Dataset records:
++++++++

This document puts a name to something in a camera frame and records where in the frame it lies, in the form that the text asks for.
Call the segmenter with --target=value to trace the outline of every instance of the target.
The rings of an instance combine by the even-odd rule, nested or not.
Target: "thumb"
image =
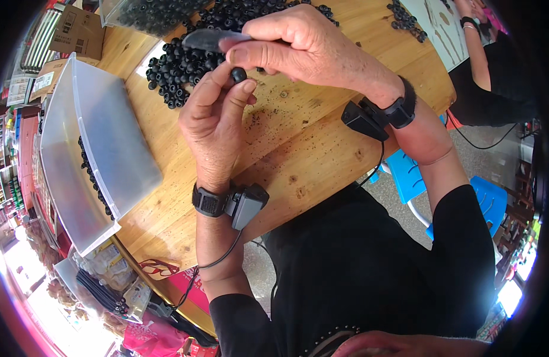
[[[277,71],[300,68],[301,63],[308,62],[306,52],[270,41],[241,42],[227,52],[226,58],[233,66],[245,69],[262,67]]]
[[[241,125],[242,113],[256,87],[257,82],[254,79],[246,79],[229,90],[223,100],[221,120],[217,125],[218,127],[222,126],[225,130],[227,127]]]

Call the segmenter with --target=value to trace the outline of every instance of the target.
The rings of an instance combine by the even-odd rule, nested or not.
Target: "white table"
[[[455,3],[447,9],[441,0],[404,0],[402,5],[417,18],[441,57],[447,72],[468,58],[460,15]]]

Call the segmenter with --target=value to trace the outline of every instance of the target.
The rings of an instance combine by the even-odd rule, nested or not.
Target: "tiled floor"
[[[509,128],[510,125],[499,128],[463,127],[460,131],[475,145],[486,147],[496,143]],[[472,147],[456,130],[451,130],[450,134],[469,178],[476,175],[512,187],[519,157],[519,140],[516,139],[515,130],[508,134],[498,146],[489,150]],[[366,183],[364,189],[383,204],[389,214],[399,221],[413,239],[430,249],[432,242],[425,234],[425,226],[415,218],[407,205],[401,204],[391,175],[381,172],[378,175],[379,180],[374,184]],[[431,218],[426,192],[416,197],[413,203],[425,217]],[[270,257],[261,247],[247,243],[243,269],[249,278],[254,296],[264,310],[270,313],[270,292],[276,280]]]

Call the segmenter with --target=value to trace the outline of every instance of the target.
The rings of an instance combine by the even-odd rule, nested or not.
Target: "clear plastic bin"
[[[115,220],[106,215],[83,160]],[[64,228],[81,256],[120,230],[117,221],[162,181],[117,76],[87,65],[72,53],[59,77],[43,122],[43,171]]]
[[[104,26],[131,27],[164,38],[211,0],[100,0]]]
[[[70,292],[82,303],[86,312],[95,320],[98,320],[104,313],[105,308],[84,286],[76,281],[78,267],[74,260],[72,260],[72,254],[69,253],[68,258],[58,262],[53,267]]]

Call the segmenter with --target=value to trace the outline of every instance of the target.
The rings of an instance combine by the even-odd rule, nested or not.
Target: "black shirt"
[[[471,126],[502,126],[526,123],[537,117],[537,104],[527,69],[516,54],[510,38],[498,32],[496,42],[484,47],[491,91],[472,79],[471,60],[449,72],[456,102],[449,108],[460,123]]]
[[[247,295],[210,303],[223,355],[329,355],[370,330],[474,338],[493,302],[495,260],[473,188],[442,198],[433,223],[429,251],[350,185],[277,228],[266,239],[278,271],[272,321]]]

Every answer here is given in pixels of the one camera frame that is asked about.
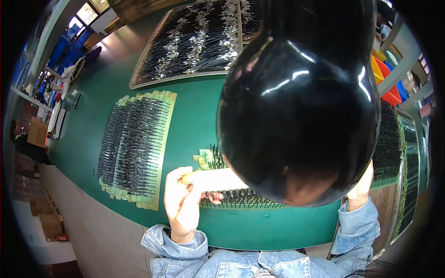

++++++++

The data needs to be reproduced exactly, please, apart from its pictures.

ANSWER TO THIS EXERCISE
This document puts a name to something in a camera frame and records where in the frame it lies, in the form that the text asks for.
Call the segmenter with --target=value to trace the outline of every instance of the target.
The rings of an instance combine by the even-odd rule, nested or not.
Target: "thumb"
image =
[[[277,71],[300,68],[301,63],[308,62],[306,52],[270,41],[241,42],[227,52],[226,58],[233,66],[245,69],[262,67]]]
[[[241,125],[242,113],[256,87],[257,82],[254,79],[246,79],[229,90],[223,100],[221,120],[217,125],[218,127],[222,126],[225,130],[227,127]]]

Call the segmenter with --target=value to trace the outline of every instance of the target.
The rings of an instance combine by the even-odd rule, nested or not.
Target: "white table"
[[[455,3],[447,9],[441,0],[404,0],[402,5],[417,18],[441,57],[447,72],[468,58],[460,15]]]

Call the segmenter with --target=value to trace the outline of every instance of the target.
The rings of an instance combine by the even-odd rule, nested or not.
Target: "tiled floor"
[[[509,128],[510,125],[499,128],[463,127],[460,131],[475,145],[486,147],[496,143]],[[472,147],[456,130],[451,130],[450,134],[469,178],[476,175],[512,187],[519,157],[519,140],[516,139],[515,130],[508,134],[498,146],[489,150]],[[366,183],[364,189],[383,204],[389,214],[399,221],[413,239],[430,249],[432,242],[425,234],[425,226],[415,218],[407,205],[401,204],[391,175],[381,172],[378,175],[379,180],[374,184]],[[431,218],[426,192],[416,197],[413,203],[425,217]],[[270,257],[261,247],[247,243],[243,269],[249,278],[254,296],[264,310],[270,313],[270,292],[276,280]]]

Call the segmenter with --target=value to trace the outline of every instance of the target.
The rings of an instance combine by the even-odd rule, nested or not.
Target: "clear plastic bin"
[[[115,220],[106,215],[83,160]],[[64,228],[81,256],[120,230],[117,221],[162,181],[117,76],[87,65],[72,53],[59,77],[43,122],[43,171]]]
[[[104,26],[131,27],[164,38],[211,0],[100,0]]]
[[[70,292],[82,303],[86,312],[95,320],[98,320],[104,313],[105,308],[84,286],[76,281],[78,267],[74,260],[72,260],[72,254],[69,253],[68,258],[58,262],[53,267]]]

Call the segmenter with --target=value to trace the outline of every instance of the target.
The rings of an instance combine by the even-odd rule, nested or not.
Target: "black shirt"
[[[471,126],[502,126],[526,123],[537,117],[537,104],[527,69],[516,54],[510,38],[498,32],[496,42],[484,47],[491,91],[472,79],[471,60],[449,72],[456,102],[449,108],[460,123]]]
[[[247,295],[210,303],[223,355],[329,355],[370,330],[474,338],[493,302],[495,260],[473,188],[442,198],[433,223],[429,251],[350,185],[277,228],[266,239],[278,271],[272,321]]]

Every answer here is given in pixels of the one camera frame that is asked about.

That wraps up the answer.